» WHAT TO PRODUCE
All lines from the one containing "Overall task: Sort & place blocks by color" to the end of the data below are to be returned exactly, both ends included, with nothing added.
***** THE DATA *****
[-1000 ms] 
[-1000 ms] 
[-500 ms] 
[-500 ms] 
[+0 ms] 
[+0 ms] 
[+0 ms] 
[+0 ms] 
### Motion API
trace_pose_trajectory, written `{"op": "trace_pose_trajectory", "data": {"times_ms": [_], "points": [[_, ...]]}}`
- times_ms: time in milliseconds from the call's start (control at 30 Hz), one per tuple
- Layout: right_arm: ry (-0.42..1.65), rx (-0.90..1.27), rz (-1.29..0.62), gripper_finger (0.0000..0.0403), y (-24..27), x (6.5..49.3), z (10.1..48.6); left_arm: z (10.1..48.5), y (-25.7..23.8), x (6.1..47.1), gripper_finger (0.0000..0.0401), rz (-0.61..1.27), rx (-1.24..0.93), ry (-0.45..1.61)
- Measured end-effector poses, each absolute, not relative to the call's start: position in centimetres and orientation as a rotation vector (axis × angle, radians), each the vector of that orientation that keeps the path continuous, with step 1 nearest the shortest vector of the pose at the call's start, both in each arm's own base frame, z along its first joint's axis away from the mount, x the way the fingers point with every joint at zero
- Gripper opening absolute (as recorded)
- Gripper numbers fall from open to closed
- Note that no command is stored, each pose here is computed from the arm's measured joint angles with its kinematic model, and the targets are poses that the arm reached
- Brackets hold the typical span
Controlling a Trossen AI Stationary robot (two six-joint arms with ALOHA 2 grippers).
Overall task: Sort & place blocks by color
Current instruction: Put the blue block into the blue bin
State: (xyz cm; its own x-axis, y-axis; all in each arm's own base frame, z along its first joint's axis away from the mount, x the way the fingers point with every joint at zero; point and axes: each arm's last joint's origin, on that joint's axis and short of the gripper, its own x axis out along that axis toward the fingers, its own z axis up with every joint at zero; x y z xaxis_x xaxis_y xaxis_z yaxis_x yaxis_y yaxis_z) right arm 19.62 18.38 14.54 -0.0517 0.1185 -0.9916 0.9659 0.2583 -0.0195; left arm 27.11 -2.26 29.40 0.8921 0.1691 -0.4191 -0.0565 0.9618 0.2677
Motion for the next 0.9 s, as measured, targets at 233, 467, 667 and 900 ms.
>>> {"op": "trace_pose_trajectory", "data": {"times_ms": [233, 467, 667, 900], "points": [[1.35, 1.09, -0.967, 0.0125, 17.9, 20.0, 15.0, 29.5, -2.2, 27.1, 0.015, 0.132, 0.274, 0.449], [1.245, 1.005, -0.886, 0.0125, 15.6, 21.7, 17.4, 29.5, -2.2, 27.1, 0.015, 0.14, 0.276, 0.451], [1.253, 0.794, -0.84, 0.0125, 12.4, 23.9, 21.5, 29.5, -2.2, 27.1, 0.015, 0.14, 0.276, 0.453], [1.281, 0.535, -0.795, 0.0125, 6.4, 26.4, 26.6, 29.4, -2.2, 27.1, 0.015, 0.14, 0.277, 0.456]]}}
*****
» ANSWER BOX
Overall task: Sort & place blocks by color
Current instruction: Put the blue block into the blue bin
State: (xyz cm; its own x-axis, y-axis; all in each arm's own base frame, z along its first joint's axis away from the mount, x the way the fingers point with every joint at zero; point and axes: each arm's last joint's origin, on that joint's axis and short of the gripper, its own x axis out along that axis toward the fingers, its own z axis up with every joint at zero; x y z xaxis_x xaxis_y xaxis_z yaxis_x yaxis_y yaxis_z) right arm 19.62 18.38 14.54 -0.0517 0.1185 -0.9916 0.9659 0.2583 -0.0195; left arm 27.11 -2.26 29.40 0.8921 0.1691 -0.4191 -0.0565 0.9618 0.2677
Motion for the next 0.9 s, as measured, targets at 233, 467, 667 and 900 ms.
>>> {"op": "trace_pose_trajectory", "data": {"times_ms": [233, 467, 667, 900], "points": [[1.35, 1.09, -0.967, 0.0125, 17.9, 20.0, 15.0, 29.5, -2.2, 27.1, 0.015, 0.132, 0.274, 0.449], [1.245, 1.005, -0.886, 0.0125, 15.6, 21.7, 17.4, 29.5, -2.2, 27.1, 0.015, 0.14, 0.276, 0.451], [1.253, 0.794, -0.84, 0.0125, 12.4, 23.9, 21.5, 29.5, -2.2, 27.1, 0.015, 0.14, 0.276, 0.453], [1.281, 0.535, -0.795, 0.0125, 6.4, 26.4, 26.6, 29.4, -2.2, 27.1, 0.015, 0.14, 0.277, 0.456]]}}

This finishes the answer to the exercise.